With \(n = 10{,}000\) and \(p = 1/2\): \(\mathbb{E}[S_n] = 0\), \(\text{Var}(S_n) = 10{,}000\), so \(\text{SD}(S_n) = 100\). By the CLT:

\[ \mathbb{P}(S_{10000} > 200) = \mathbb{P}\!\left(\frac{S_{10000}}{100} > 2\right) \approx \mathbb{P}(Z > 2) = 1 - \Phi(2) \approx 0.0228 \]

So there is approximately a 2.3% chance the gambler is ahead by more than $200 after 10,000 games. This is not a likely outcome — it corresponds to a 2-standard-deviation event. Despite the large number of games, the typical displacement is only \(\sqrt{10{,}000} = 100\) (the standard deviation), and being ahead by $200 is twice that.

Exercise 6. Compute \(\mathbb{E}[S_n^3]\) for the symmetric random walk by the index-counting method used for \(\mathbb{E}[S_n^4]\). Show that \(\mathbb{E}[S_n^3] = 0\) by arguing that all surviving terms in the expansion \(\sum_{i,j,k} \mathbb{E}[\xi_i \xi_j \xi_k]\) vanish. Does this generalize: is \(\mathbb{E}[S_n^k] = 0\) for all odd \(k\)? Why or why not?

Solution to Exercise 6

Expand \(\mathbb{E}[S_n^3] = \sum_{i,j,k=1}^{n} \mathbb{E}[\xi_i \xi_j \xi_k]\). Since \(\mathbb{E}[\xi_i] = 0\) and the \(\xi_i\) are independent, \(\mathbb{E}[\xi_i \xi_j \xi_k]\) is nonzero only when every distinct index appears an even number of times. With three index slots, the possible patterns are:

  • All three equal (\(i = j = k\)): \(\mathbb{E}[\xi_i^3] = \mathbb{E}[\xi_i] = 0\) (since \(\xi_i^3 = \xi_i\) when \(\xi_i \in \{-1,+1\}\)). Contribution: 0.
  • Exactly two equal, one different (e.g., \(i = j \neq k\)): \(\mathbb{E}[\xi_i^2 \xi_k] = \mathbb{E}[\xi_i^2]\mathbb{E}[\xi_k] = 1 \cdot 0 = 0\). Contribution: 0.
  • All three distinct: \(\mathbb{E}[\xi_i]\mathbb{E}[\xi_j]\mathbb{E}[\xi_k] = 0\). Contribution: 0.

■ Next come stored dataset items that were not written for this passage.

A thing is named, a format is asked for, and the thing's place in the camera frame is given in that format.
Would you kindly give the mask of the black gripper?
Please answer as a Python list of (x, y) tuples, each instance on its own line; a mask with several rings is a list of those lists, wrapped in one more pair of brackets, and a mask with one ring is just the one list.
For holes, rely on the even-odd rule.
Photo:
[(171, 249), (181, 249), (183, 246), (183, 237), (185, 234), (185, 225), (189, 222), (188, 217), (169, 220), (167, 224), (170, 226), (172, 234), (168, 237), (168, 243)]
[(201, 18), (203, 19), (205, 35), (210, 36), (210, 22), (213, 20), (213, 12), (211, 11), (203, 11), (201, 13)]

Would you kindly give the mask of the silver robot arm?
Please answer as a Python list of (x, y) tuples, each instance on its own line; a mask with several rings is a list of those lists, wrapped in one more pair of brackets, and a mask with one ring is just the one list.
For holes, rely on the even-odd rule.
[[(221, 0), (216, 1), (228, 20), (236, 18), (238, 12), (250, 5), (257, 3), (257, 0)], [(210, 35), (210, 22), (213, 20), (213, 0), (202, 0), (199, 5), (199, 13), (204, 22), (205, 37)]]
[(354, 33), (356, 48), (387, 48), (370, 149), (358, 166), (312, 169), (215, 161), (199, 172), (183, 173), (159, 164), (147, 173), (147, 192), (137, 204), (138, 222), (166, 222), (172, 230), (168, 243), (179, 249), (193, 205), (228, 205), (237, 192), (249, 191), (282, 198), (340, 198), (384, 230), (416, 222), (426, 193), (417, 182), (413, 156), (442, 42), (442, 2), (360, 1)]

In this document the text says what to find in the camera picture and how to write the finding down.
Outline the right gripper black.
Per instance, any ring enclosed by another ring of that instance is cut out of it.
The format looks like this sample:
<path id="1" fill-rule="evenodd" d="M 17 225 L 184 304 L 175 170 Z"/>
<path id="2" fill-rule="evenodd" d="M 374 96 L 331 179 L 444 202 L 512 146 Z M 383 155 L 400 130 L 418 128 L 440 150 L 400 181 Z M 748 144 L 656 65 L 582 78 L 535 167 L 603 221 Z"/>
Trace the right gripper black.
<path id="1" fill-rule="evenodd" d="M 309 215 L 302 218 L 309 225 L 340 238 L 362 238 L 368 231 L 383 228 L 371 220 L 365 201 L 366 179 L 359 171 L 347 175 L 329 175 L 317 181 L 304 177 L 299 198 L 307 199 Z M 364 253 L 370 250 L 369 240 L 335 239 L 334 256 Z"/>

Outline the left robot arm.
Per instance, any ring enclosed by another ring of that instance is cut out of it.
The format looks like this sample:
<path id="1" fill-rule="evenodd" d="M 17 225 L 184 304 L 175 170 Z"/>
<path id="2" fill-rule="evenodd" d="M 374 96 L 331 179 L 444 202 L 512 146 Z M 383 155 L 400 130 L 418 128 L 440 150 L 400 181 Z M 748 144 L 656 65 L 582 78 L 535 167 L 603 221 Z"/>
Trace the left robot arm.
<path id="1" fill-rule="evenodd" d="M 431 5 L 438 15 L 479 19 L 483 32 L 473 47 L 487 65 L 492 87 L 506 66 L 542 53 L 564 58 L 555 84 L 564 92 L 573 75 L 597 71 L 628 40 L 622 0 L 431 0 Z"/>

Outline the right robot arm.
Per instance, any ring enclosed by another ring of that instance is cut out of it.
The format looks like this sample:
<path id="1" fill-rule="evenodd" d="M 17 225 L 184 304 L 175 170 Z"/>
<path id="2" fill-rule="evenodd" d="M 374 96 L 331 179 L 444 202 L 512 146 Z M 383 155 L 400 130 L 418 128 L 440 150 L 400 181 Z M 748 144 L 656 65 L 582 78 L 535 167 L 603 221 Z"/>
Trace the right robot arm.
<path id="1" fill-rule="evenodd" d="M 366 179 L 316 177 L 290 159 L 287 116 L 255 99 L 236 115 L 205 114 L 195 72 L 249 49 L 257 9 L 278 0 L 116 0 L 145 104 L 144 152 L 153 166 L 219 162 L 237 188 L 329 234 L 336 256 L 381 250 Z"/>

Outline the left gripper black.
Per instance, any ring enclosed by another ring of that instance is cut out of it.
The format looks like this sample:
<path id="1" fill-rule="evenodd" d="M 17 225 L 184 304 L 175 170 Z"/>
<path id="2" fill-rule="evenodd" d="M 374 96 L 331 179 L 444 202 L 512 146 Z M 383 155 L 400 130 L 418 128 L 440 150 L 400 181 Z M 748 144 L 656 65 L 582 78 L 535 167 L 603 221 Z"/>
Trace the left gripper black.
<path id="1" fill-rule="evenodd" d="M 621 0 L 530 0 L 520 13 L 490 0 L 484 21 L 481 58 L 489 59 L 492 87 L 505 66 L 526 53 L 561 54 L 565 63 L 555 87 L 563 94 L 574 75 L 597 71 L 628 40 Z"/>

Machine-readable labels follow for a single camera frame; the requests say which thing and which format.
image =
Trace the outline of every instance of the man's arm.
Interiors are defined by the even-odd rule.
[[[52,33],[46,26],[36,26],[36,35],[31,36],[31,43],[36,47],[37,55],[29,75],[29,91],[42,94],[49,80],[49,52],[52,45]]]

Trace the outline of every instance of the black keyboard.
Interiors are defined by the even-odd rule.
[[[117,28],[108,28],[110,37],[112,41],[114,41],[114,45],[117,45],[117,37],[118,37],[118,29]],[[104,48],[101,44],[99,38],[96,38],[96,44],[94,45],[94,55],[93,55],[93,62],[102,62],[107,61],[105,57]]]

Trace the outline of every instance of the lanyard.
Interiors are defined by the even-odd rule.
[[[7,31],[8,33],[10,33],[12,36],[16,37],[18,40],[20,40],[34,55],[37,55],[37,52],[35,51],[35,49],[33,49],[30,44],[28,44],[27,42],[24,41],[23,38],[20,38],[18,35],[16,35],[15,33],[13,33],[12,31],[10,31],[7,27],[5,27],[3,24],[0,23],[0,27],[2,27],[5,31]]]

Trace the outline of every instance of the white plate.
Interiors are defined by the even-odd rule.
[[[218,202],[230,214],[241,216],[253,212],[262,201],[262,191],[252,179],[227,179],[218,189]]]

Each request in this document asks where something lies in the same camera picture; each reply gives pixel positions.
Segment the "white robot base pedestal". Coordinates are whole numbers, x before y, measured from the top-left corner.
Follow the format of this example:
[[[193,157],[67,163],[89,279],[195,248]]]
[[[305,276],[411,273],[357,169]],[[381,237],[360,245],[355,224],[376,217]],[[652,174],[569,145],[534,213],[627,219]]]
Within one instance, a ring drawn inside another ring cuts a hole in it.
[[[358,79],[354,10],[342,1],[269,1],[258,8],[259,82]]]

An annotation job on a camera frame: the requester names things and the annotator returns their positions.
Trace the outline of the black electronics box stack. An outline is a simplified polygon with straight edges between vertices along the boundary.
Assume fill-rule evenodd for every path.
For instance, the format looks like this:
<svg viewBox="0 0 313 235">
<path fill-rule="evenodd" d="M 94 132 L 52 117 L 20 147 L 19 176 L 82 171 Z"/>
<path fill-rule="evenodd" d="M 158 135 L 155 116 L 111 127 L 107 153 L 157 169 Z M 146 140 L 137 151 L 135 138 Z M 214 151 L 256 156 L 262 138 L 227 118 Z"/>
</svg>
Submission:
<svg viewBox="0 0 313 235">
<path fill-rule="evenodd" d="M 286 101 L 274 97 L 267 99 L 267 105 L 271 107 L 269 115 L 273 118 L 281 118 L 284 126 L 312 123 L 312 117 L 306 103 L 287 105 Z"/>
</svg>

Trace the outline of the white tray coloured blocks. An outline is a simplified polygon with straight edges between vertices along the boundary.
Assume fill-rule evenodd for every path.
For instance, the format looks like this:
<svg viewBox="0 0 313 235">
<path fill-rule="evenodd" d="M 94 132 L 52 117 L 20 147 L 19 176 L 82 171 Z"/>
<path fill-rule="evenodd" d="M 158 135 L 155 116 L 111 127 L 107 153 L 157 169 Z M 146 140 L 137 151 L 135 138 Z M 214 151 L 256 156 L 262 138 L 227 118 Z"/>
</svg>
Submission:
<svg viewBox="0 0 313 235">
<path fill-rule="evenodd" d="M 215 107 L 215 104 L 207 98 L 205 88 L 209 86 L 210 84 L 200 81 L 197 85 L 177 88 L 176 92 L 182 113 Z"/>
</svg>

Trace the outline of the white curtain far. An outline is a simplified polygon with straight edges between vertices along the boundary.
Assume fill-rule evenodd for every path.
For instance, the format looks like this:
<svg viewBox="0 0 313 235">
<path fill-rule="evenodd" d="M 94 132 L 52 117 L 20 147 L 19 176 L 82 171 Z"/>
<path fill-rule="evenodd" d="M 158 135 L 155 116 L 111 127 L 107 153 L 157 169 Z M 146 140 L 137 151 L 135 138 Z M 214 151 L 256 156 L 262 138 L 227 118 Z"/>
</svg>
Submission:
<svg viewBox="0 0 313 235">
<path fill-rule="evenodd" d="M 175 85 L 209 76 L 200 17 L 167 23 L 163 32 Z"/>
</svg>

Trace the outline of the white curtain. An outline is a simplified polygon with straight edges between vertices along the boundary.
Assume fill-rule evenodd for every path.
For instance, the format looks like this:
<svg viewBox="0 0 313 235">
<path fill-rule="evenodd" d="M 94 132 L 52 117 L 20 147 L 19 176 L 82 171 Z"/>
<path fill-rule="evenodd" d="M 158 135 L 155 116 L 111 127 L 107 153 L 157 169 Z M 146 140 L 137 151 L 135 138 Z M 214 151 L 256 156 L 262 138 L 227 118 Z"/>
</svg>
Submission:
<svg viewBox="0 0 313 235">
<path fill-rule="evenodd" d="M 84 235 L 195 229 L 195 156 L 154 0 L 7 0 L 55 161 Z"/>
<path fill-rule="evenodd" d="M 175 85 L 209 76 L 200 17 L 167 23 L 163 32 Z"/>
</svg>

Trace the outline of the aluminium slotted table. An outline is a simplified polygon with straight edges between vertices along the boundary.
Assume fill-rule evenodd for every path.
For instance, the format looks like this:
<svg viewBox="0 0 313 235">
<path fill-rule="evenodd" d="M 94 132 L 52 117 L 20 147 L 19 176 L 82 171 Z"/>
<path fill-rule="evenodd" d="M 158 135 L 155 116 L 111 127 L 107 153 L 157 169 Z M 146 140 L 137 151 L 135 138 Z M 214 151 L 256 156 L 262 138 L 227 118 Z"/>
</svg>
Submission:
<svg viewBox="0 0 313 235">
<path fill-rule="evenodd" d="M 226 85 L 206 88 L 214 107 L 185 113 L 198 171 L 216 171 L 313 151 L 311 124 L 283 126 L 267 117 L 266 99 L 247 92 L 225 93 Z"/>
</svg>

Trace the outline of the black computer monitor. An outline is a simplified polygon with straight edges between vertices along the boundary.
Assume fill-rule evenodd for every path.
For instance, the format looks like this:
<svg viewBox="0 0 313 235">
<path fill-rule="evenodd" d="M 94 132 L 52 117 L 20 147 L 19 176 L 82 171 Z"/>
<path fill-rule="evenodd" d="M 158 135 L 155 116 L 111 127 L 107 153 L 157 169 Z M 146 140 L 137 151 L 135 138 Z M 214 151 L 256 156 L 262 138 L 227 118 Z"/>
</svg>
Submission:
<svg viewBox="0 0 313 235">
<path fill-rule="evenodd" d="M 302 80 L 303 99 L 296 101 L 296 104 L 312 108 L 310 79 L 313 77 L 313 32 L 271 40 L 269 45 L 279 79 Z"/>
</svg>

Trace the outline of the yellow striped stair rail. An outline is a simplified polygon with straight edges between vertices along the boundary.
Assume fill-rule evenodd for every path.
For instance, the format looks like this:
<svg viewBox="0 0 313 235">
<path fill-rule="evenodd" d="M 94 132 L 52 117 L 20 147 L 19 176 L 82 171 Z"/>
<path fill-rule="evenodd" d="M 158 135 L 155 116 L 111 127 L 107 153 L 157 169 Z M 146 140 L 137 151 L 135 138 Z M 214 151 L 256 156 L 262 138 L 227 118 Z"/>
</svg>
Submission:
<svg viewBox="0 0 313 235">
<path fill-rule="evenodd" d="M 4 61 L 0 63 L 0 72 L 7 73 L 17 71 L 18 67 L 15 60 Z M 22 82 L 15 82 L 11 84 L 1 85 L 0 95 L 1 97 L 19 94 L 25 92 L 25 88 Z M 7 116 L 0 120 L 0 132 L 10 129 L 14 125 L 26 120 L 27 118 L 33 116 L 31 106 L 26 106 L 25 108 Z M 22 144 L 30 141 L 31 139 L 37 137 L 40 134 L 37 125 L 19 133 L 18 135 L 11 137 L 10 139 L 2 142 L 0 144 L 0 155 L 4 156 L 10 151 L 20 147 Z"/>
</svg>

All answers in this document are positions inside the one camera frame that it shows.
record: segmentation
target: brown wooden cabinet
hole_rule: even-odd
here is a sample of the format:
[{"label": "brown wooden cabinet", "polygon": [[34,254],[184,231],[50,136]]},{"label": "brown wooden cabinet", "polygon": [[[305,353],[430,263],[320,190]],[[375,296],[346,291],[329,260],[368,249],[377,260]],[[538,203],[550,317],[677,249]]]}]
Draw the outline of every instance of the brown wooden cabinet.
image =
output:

Every case gives 0, so \(\mathbb{E}[S_n^3] = 0\).

Generalization: Yes, \(\mathbb{E}[S_n^k] = 0\) for all odd \(k\). This follows from the symmetry \(\xi_i \overset{d}{=} -\xi_i\), which implies \(S_n \overset{d}{=} -S_n\). For any odd \(k\): \(\mathbb{E}[S_n^k] = \mathbb{E}[(-S_n)^k] = -\mathbb{E}[S_n^k]\), which forces \(\mathbb{E}[S_n^k] = 0\). Alternatively, the index-counting argument shows that with an odd number of index slots, at least one distinct index must appear an odd number of times, introducing a factor of \(\mathbb{E}[\xi_i^{\text{odd}}] = 0\).